When I first came to public health, I felt like many of my young, idealistic peers. The public health system in the United States was on a path to eradicate cancer, prevent disease and improve lives. Our democracy would lead to a healthy population for all and I would be part of securing a healthy future for my kids and grandkids. I am now in my 30th year in public health. I am confronted with a sobering reality that with all the advances in medicine, our health outcomes need a lot of work.
Currently, the average life expectancy for a white person in the U.S. is 78 years.
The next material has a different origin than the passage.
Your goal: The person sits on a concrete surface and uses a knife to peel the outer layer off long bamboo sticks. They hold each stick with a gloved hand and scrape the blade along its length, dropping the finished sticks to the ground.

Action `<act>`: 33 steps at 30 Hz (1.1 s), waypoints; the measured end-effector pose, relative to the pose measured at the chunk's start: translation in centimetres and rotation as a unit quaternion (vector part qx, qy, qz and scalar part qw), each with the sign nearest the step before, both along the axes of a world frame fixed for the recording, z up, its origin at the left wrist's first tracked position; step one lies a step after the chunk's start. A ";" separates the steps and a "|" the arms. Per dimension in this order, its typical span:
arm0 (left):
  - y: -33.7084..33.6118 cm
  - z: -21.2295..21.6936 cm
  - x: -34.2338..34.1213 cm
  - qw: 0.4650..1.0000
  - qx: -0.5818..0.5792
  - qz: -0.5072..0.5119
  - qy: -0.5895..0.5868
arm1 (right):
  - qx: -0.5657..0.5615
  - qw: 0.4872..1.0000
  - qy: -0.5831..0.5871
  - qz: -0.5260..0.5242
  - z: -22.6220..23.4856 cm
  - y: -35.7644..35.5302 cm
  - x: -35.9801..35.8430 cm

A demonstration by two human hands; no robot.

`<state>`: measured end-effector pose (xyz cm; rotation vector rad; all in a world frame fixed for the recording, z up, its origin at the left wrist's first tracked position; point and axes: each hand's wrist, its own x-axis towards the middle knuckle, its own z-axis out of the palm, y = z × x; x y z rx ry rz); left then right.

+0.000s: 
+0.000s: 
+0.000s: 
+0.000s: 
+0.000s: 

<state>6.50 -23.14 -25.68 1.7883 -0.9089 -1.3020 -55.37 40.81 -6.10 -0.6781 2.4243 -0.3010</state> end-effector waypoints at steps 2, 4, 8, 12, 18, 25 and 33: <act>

It really isn’t bad until you think that there are 26 countries that have better longevity than the U.S. We have the same life expectancy of Slovenia and Costa Rica. If you looked at some minorities in the U.S., it could be worse. Americans have shorter lives than expected based on income. If you looked at other countries and used their life-to-per capita-income ratio, we should be living to 80.4 years of age.
I know that health is subject to choices people make, but we are all interconnected. It is our duty in society to build in support to help foster better choices and discourage unhealthy ones. One support is to invest in health policy and programs. Simply put: You get what you pay for. Missouri is 51st in state public health funding. The butcher’s bill is now coming due and individual poor health choices are now collectively driving up health care costs and draining resources. The growing rhetoric of, “just cut some of the entitlement services,” isn’t going to work. It is time to become penny wise – not dollar foolish.
With youthful illusions shattered – it is time to dream bigger. John F. Kennedy once said, “All this will not be finished in the first 100 days. Nor will it be finished in the first 1,000 days, nor in the life of this Administration, nor even perhaps in our lifetime on this planet. But let us begin.” I would like to be so bold as to improve upon Kennedy’s wisdom with the addition of 2 words: “But let us begin…” with prevention. It is time to pick up the pieces of shattered illusions and begin again.